I’m sticking to animated film princesses as I move onto Giselle, Disney’s only princess that has been live-action and animated in the same film. The reason she’s not included in the line up is a rather simple one: they’d have to pay Amy Adams royalties for using her likeness. So far so fair. But as we delve into a brief discussion about Giselle, we’ll also open up the Nancy question – and what does it really mean to be a Disney Princess?
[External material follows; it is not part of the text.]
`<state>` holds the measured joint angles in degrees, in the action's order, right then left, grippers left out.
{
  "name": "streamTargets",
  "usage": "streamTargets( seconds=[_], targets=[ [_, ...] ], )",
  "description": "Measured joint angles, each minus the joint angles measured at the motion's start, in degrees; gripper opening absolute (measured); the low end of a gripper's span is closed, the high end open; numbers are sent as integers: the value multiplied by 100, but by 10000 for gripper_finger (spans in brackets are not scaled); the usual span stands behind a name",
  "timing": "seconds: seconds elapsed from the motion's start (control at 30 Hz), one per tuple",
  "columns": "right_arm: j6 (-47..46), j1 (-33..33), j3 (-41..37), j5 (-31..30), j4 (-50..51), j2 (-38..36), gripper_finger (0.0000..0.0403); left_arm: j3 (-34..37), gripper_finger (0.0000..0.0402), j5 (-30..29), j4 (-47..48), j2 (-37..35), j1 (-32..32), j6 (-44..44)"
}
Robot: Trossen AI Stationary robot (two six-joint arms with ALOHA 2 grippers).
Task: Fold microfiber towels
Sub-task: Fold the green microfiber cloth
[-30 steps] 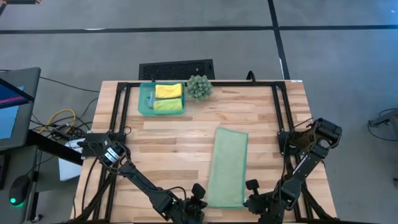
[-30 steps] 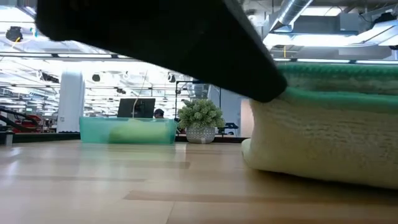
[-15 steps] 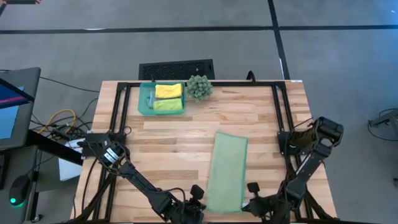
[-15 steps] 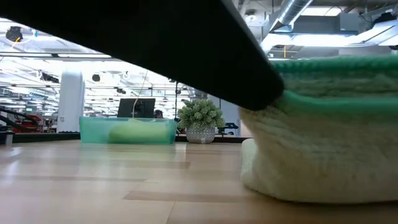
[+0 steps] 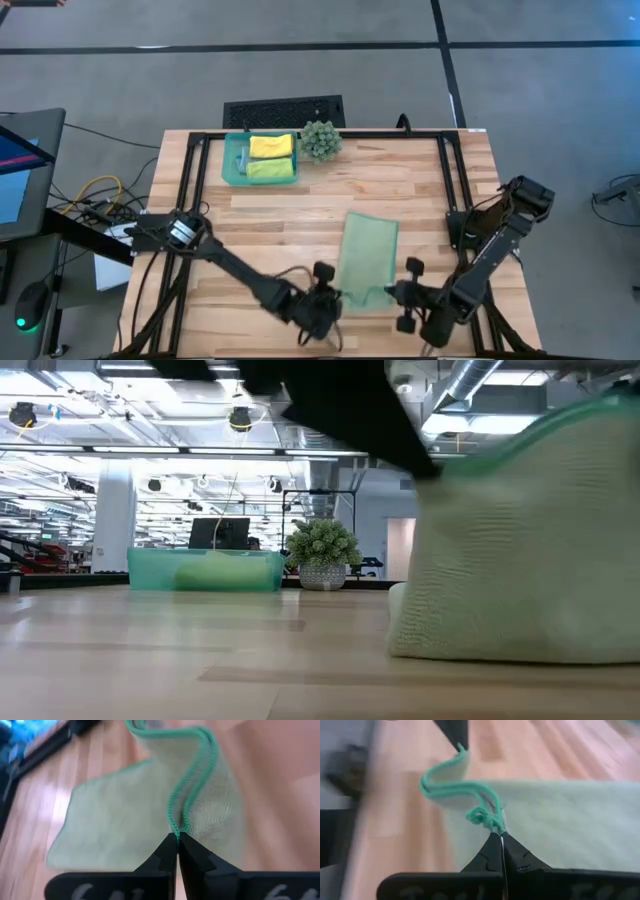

Giselle is your stereotypical Disney princess, blending in qualities from the beloved classic Disney Princesses as well as the earlier Renaissance ones. She has perfect hair, can sing, has an animal as a best friend. She’s pretty, optimistic, handy with a needle and good natured even in the toughest of times. In fact, it’s testament to both the script writers and Amy Adams that she really goes through any kind of character progression in the film at all: she’s pretty much perfect. But here’s an interesting bit to point out – she’s never a princess. Sure, she’s betrothed to Edward in the film and were it not for his conniving mother she would have been his princess but the only woman who officially ends up a princess at the end of the film is Nancy, who actually marries the prince. B
Both girls get the happy ending and have gone through self discovery to get there. The film might not be Nancy’s gig but her and Giselle parallel but ending up with the ultimate ideals that Disney sells: Giselle with the happy family and career, Nancy as the loved and adored Princess. So what exactly makes a Disney princess if it’s not for the literal ‘Princess’ title. Is it an inherited position of prestige or a set of certain qualities and values. Indeed, Mulan’s inclusion (there’s lots to be said about her title in the Chinese hierarchy if she had married Shang, but for those unacquainted with Chinese history the point would seem moot) seems to suggest that it’s distinction of character and being the main female (if not character altogether) in their film would make them worthy of the title.
It seems clear either way that even Disney doesn’t seem to have figured it out, and the exclusion of actual princess or queens such as Megara, Jane or Kida, as well as leading women of authority such as Esmeralda makes it no less clear. But heigh-ho, that’s an issue for Disney to deal with and I for one am very interested as to wether or not they’ll add Leia to the line up now that she’s one of their properties. The same goes for Elena of Avalor, who only starts on a Disney Junior show and yet is the only Latina princess representative they have. If the Giselle/Nancy debacle tells us anything, it’s that Disney needs to get their act together. In the midst of making their franchise popular and sellable, they’re also muddying the waters.